Report: Facebook's political ad system is wide open to attacks and disinformation tactics

Which will likely surprise Facebook, and only Facebook.


Come May 2020, the audience at the IEEE Symposium on Security and Privacy, will hear in great detail about Facebook's grossly inadequate political ad monitoring system. Data scientists at the New York University Tandon School of Engineering recently published their assessment of Mark Zuckerberg's company's political ad policies, dating back to 2018, noting they've got a long way to go before they can be deemed credible.

In spite of Zuckerberg's frequent — and rather awkward — trips to Capitol Hill, where he's repeatedly assured elected officials that his social media ecosystem is not a ticking time bomb ripe for manipulation, the researchers warn that Facebook's strategy for monitoring and tracking political ads has "systemic flaws."

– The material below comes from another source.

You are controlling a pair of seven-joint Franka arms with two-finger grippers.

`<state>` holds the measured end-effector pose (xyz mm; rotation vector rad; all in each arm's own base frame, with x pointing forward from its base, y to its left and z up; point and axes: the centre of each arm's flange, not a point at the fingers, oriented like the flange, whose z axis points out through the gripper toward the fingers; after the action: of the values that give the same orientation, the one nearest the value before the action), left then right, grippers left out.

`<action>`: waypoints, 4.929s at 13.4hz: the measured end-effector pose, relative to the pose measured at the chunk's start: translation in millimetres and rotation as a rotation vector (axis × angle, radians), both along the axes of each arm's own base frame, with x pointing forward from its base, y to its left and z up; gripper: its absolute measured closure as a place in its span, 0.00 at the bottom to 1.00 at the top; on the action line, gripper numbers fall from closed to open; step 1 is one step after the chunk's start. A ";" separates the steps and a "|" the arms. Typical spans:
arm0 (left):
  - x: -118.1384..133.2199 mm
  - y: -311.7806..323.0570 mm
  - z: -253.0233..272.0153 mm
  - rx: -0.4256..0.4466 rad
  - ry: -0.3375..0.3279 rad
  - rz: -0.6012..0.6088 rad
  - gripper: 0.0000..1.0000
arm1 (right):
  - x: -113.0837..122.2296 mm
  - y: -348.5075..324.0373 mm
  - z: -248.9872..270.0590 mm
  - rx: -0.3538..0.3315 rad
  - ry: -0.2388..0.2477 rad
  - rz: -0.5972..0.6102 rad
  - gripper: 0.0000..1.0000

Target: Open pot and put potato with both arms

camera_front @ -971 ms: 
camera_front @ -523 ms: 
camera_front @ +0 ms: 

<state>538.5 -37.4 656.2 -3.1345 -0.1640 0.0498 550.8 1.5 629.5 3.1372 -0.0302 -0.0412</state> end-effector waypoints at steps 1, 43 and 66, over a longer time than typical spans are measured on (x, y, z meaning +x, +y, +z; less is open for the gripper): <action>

Follow the money — Data scientists found that those who wanted to could easily engage in disinformation tactics and obscure funding sources if they so wished. The researchers found a whopping $37 million in ads — which made up 55 percent of the pages they studied for the paper — didn't reveal where they received funding from. Which is worrying generally, but especially so in an election year.

Micro-targeting continues — The research, which used machine learning and manual inspections, found that bad-faith advertisers could easily micro-target users based on their race, gender, veteran status, and even union membership. A worrying 19,536 ads — worth at least $3.86 million — fell into this category.

Additional key findings — Facebook's response to these inauthentic ads was remarkably slow, taking an average of 210 days to shut such content down. Shady and unregistered businesses named "TrumpCare" and "Heroes Home Buyers Program" ran freely on the platform, and were displayed most often to users in the Midwest and Rust Belt. Clickbaity titles and ads ran without administrative checks and Facebook also failed repeatedly to confirm the accuracy of citations in political ads.

The study won't surprise anyone remotely familiar with Facebook's ad policies, which effectively boil down to "if it pays, it plays." But it also demonstrates the importance of independent assessments from impartial third-parties. Because self-regulation never works. We can't expect those with skin in the game to worry too much about the rules. That's just now how rapacious capitalism works.